Copy the records below exactly, starting at the line that contains "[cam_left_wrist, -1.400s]" and ending at the line that contains "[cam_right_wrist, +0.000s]"; leave out any pictures.

RECORDS SUPPLIED START

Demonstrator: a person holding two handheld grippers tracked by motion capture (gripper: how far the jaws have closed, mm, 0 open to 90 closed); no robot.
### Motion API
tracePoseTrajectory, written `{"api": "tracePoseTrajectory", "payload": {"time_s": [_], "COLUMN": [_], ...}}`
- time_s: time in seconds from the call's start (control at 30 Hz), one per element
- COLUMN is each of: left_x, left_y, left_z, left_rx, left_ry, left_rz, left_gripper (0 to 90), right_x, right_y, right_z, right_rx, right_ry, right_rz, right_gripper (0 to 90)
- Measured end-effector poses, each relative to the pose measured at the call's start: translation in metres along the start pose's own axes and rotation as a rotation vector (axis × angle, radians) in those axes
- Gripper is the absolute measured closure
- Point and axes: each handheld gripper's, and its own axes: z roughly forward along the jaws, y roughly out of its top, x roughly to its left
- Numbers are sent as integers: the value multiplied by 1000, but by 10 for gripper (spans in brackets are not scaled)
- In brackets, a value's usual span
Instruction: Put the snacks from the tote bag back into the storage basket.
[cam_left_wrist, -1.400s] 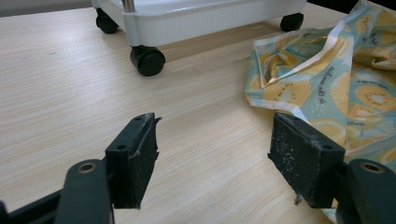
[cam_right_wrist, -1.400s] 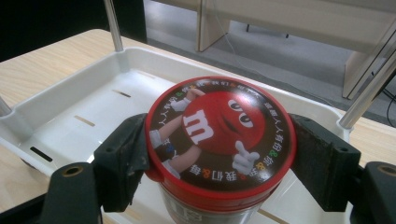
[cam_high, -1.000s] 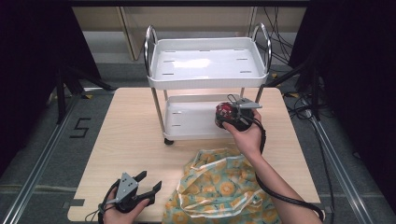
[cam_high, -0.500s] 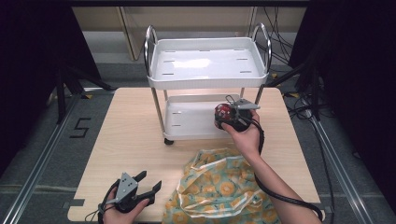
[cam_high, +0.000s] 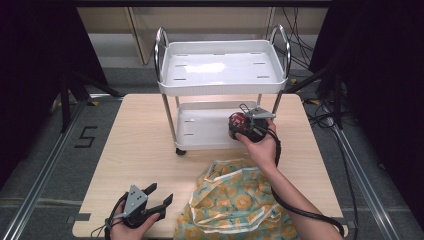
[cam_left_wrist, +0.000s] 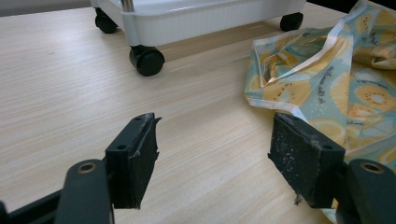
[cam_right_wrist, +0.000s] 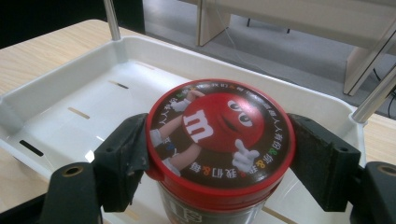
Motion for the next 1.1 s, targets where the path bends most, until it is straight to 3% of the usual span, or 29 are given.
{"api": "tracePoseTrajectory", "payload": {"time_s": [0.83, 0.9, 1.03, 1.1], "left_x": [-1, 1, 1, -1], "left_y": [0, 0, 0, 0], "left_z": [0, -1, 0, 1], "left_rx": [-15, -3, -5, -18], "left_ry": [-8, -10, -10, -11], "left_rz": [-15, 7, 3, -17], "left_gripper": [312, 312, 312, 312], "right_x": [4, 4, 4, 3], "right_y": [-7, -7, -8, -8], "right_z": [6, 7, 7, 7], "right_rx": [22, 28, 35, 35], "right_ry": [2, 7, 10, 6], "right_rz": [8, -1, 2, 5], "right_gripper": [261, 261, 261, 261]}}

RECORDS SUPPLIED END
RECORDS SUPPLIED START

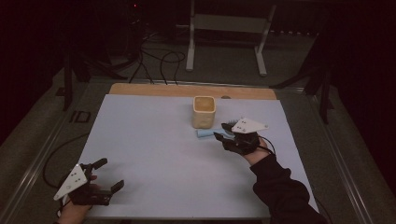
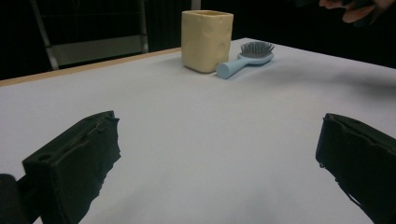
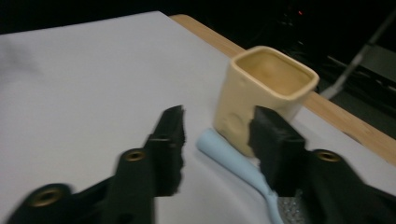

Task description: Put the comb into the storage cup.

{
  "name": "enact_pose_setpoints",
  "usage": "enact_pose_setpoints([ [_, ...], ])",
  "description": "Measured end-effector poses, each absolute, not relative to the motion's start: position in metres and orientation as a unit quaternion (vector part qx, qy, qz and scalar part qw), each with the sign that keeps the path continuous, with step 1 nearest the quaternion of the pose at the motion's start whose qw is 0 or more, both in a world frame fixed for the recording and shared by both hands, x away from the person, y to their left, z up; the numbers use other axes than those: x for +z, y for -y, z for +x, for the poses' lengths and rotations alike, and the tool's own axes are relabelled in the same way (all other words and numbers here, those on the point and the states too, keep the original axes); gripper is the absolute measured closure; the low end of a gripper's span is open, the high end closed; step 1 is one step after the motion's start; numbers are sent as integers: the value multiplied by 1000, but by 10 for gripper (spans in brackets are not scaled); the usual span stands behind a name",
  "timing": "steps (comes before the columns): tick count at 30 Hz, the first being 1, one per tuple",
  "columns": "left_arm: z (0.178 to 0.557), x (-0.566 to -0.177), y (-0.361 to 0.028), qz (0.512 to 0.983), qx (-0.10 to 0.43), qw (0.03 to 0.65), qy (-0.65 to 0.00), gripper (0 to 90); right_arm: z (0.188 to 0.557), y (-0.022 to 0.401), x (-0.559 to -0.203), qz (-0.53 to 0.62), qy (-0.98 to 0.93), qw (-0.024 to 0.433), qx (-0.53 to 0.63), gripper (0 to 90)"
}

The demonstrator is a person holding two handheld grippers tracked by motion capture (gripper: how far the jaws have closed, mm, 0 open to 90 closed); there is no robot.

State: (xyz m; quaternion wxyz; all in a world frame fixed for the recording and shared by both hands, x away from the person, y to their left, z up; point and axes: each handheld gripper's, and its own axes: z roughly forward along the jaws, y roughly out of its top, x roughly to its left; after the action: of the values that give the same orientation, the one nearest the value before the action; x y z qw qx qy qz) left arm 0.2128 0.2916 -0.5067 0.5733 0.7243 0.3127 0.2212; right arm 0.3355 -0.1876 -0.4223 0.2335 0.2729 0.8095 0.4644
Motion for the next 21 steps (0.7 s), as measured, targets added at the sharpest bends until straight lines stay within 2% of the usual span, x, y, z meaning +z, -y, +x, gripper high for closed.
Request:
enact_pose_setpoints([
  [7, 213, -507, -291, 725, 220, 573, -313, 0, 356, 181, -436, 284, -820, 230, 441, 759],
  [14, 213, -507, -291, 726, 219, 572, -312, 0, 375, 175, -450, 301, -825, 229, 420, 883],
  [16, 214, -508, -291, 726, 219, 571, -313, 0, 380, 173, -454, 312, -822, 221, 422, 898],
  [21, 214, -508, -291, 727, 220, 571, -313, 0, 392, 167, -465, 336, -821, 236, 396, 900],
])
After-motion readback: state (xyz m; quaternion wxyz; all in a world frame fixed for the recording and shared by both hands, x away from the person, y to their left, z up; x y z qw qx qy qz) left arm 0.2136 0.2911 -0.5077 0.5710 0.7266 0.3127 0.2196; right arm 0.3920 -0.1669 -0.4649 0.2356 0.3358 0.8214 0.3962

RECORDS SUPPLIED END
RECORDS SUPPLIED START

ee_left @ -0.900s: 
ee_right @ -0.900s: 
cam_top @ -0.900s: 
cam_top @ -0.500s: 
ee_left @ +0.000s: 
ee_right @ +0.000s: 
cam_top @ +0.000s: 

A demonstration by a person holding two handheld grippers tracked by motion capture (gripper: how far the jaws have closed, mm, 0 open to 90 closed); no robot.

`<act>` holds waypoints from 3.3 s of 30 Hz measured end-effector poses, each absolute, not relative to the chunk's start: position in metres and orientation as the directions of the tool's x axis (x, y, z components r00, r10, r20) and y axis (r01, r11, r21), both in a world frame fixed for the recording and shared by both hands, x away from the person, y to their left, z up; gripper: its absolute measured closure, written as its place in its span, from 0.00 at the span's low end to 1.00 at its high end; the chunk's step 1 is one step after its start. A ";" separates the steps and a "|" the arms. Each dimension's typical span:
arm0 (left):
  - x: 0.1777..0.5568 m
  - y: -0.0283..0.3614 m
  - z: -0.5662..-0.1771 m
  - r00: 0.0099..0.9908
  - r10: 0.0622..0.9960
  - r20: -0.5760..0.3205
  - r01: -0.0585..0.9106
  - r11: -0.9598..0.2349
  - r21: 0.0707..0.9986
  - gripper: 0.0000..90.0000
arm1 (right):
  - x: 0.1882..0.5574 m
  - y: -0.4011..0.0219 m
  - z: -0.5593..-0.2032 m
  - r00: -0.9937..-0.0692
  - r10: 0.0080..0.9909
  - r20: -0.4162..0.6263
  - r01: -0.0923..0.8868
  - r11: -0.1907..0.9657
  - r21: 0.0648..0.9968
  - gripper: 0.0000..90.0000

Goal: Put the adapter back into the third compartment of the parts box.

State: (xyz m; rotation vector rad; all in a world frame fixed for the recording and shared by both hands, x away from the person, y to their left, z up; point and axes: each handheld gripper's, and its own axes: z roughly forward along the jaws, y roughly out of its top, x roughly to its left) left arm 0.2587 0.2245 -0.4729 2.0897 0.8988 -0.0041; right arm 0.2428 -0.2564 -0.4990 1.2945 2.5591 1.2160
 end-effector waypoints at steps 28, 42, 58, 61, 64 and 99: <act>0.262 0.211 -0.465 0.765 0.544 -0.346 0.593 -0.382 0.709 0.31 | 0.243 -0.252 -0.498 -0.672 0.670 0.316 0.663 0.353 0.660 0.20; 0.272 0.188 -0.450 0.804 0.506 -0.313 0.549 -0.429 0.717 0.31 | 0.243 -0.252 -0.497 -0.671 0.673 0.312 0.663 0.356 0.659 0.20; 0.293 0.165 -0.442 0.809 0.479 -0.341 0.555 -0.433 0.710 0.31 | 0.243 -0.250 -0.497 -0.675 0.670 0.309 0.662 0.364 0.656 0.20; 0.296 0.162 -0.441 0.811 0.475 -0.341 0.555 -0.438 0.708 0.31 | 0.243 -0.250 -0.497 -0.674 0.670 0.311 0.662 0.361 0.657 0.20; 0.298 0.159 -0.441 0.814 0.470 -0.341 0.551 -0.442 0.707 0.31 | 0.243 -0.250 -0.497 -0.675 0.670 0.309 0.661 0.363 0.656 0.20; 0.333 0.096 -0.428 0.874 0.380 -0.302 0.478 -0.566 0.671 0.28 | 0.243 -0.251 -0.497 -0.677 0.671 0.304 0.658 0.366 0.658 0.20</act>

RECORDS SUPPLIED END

## THE COMPLETED TASK:
[cam_left_wrist, -1.400s] 
[cam_right_wrist, -1.400s] 
[cam_high, -1.000s] 
[cam_high, -0.500s] 
[cam_high, +0.000s] 
[cam_left_wrist, +0.000s] 
[cam_right_wrist, +0.000s] 

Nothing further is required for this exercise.